Aflac Cancer & Blood Disorders Center at Children’s Healthcare of Atlanta and Department of Pediatrics, Emory University, Atlanta, GA
Atlanta, United States
Tobey J. MacDonald, MD is Director and Aflac Chair of Pediatric Neuro-Oncology, Emory University School of Medicine. After obtaining my medical degree from Cornell University, I received comprehensive training in pediatrics followed by fellowships in pediatric hematology-oncology and neuro-oncology all at Childrens Hospital Los Angeles. I was then Director of Neuro-Oncology at Children’s National Medical Center (1998-2009) and now lead the Neuro-Oncology Program of the Aflac Cancer Center of Children’s Healthcare of Atlanta (2009-present). As Director, I have served as site PI for over 75 national pediatric brain tumor clinical trials. I have also established a career as a physician-scientist leader in basic and clinical-translational research of childhood brain tumors. My research focuses on developing novel strategies for treating brain tumors. Specifically, our molecular studies (genomic, proteomic, metabolomic) of patient-derived specimens have identified PDGFR-RAS/MAPK and the STAT3-Hif1a pathways as potential therapeutic targets for preventing medulloblastoma formation, metastasis and treatment-resistance.
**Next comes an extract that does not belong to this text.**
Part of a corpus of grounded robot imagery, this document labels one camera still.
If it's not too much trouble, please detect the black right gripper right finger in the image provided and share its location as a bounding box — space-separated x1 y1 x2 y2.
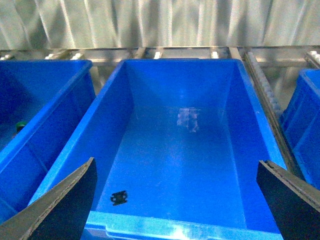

We perform preclinical validation of drugs and the targets using genetic mouse models and patient-derived xenografts of medulloblastoma. My work has directly resulted in three major investigator- initiated clinical trials, 2 national (PBTC and COG) Phase I/II studies of the integrin antagonist cilengitide, and currently the STAT3-Hif1a inhibitor, WP1066. Since joining Emory, I have established research collaborations with multi-disciplinary scientists in neurosurgery, biomedical engineering, cancer immunology, neuroimaging, neuropsychology, and bioinformatics among faculty of Emory, Georgia Tech, Augusta and GA State University. More recently I have new collaborative projects in nanoparticle drug delivery across the blood-brain-barrier and genetic predictors of long-term outcomes of pediatric brain tumor survivors.